• High deductible plans for those with chronic conditions

    One of my regular complaints about the blunt instrument of cost-sharing is that it works great for healthy people, but terribly for sick people. For healthy people, it makes sense – you want healthy people to avoid care they don’t need and so economically incentivizing them not to get it is a great idea. But sick people – people with chronic conditions – we want them to get care. Therefore, economically incentivizing them not to get it is a bad idea.

    This month, in Health Affairs, a paper* addresses just that:

    High-deductible health plans—typically with deductibles of at least $1,000 per individual and $2,000 per family—require greater enrollee cost sharing than traditional plans. But they also may provide more affordable premiums and may be the lowest-cost, or only, coverage option for many families with members who are chronically ill. We surveyed families with chronic conditions in high-deductible plans and families in traditional plans to compare health care–related financial burden—such as experiencing difficulty paying medical or basic bills or having to set up payment plans.
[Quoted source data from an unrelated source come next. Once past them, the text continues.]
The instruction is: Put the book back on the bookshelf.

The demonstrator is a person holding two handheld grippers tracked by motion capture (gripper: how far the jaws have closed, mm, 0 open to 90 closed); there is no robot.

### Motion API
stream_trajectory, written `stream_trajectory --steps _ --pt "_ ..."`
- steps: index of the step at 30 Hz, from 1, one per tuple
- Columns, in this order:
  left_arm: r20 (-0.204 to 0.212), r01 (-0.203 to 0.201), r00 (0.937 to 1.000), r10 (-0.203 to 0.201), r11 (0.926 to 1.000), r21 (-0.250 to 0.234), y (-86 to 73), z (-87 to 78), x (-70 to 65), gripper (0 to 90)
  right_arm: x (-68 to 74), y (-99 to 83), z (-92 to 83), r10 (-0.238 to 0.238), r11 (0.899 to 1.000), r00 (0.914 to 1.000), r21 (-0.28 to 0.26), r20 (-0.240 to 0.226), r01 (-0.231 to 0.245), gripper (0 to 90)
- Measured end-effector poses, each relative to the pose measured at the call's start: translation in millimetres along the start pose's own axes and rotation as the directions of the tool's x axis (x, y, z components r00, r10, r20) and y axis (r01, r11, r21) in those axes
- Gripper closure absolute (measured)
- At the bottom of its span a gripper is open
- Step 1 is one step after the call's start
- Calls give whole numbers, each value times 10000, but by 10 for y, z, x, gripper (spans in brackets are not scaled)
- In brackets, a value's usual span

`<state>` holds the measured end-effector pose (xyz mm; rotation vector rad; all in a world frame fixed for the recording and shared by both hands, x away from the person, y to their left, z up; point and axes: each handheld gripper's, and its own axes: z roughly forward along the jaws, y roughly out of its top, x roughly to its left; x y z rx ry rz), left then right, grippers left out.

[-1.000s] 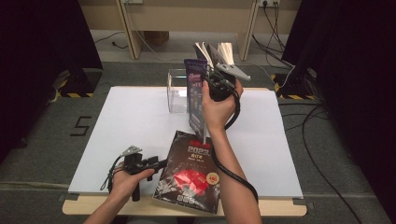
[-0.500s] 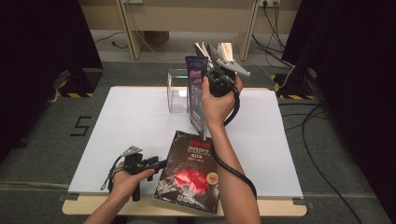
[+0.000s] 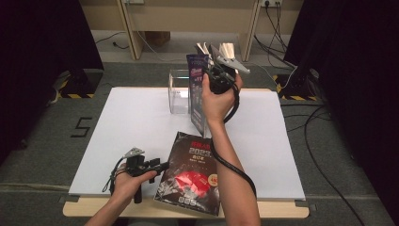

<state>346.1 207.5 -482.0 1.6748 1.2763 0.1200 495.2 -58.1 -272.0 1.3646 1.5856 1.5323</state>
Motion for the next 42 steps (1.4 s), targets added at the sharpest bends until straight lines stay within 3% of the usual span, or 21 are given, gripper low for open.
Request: stream_trajectory --steps 23,34,42 --pt "-46 58 10000 -58 10000 -54 -1 -8 16 451 -54 -11 222 -22 9999 9993 -101 364 25 828" --pt "-32 82 10000 -82 9999 -101 1 -20 35 451 -20 -21 348 98 9988 9982 -495 599 -69 825" --pt "9 114 9999 -114 9999 -67 -14 -19 51 454 -63 -177 482 -114 9993 9963 -359 857 145 821"
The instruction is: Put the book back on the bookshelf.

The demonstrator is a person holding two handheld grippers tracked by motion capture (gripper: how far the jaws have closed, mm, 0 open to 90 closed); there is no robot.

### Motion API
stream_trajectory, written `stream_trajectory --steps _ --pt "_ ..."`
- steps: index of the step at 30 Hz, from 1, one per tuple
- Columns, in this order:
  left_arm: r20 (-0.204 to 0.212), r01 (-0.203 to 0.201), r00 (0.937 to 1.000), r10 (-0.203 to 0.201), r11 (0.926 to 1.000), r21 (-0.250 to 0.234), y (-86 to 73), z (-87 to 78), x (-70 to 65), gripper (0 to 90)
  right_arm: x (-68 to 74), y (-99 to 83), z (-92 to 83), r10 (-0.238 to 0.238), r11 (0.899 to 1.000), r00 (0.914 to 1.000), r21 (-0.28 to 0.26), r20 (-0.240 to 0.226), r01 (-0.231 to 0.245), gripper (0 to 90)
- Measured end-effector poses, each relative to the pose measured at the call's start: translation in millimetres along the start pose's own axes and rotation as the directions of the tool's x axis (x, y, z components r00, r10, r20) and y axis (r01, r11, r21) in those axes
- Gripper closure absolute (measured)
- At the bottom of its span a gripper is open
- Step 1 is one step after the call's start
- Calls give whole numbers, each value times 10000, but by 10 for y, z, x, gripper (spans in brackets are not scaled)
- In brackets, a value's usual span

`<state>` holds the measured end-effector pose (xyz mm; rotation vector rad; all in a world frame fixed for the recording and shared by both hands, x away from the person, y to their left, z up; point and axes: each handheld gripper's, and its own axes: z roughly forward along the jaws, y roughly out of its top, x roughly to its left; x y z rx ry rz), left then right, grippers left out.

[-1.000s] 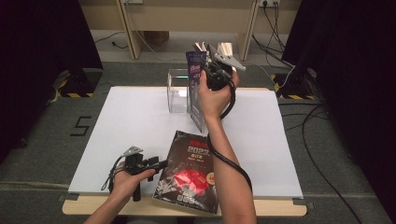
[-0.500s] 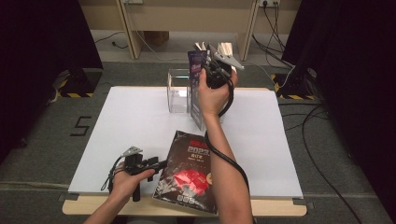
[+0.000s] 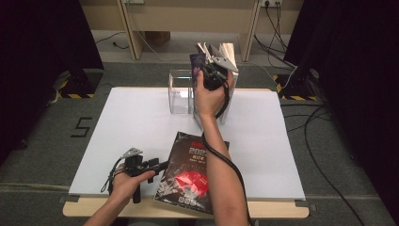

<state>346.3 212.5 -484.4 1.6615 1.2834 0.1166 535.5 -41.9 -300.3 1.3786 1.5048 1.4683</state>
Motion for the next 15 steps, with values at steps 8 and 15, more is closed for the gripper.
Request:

    Before we get into the weeds, here’s the difference between high-deductible and traditional plans:

    For this study we defined high-deductible health plans as plans with annual family deductibles of at least $1,000, with or without a savings option. The Harvard Pilgrim high-deductible plans studied had family deductibles up to $6,000 per year. Services subject to the deductible included emergency department visits, diagnostic tests, hospitalizations, and therapeutic procedures such as physical therapy.

    In most plans, office visits were subject to a $20 copayment and were excluded from the deductible. Prescription drugs were also exempt from the deductible and subject to copayments. In high-deductible plans eligible for health savings accounts, nonpreventive office visits and prescription drugs were subject to the deductible. Preventive services were covered at no cost.

    The maximum amount enrollees were required to pay out of pocket for health care ranged from $4,000 to $10,000. Health reimbursement arrangements or health savings accounts were available but not offered by all employers.

    The traditional plan group consisted of plans that did not have a deductible. These plans had office visit copayments ranging from $5 to $25, emergency department visit copayments ranging from $0 to $100, full coverage for preventive care and diagnostic tests, and limited cost sharing for hospitalizations. Most had out-of-pocket maximums of $4,000.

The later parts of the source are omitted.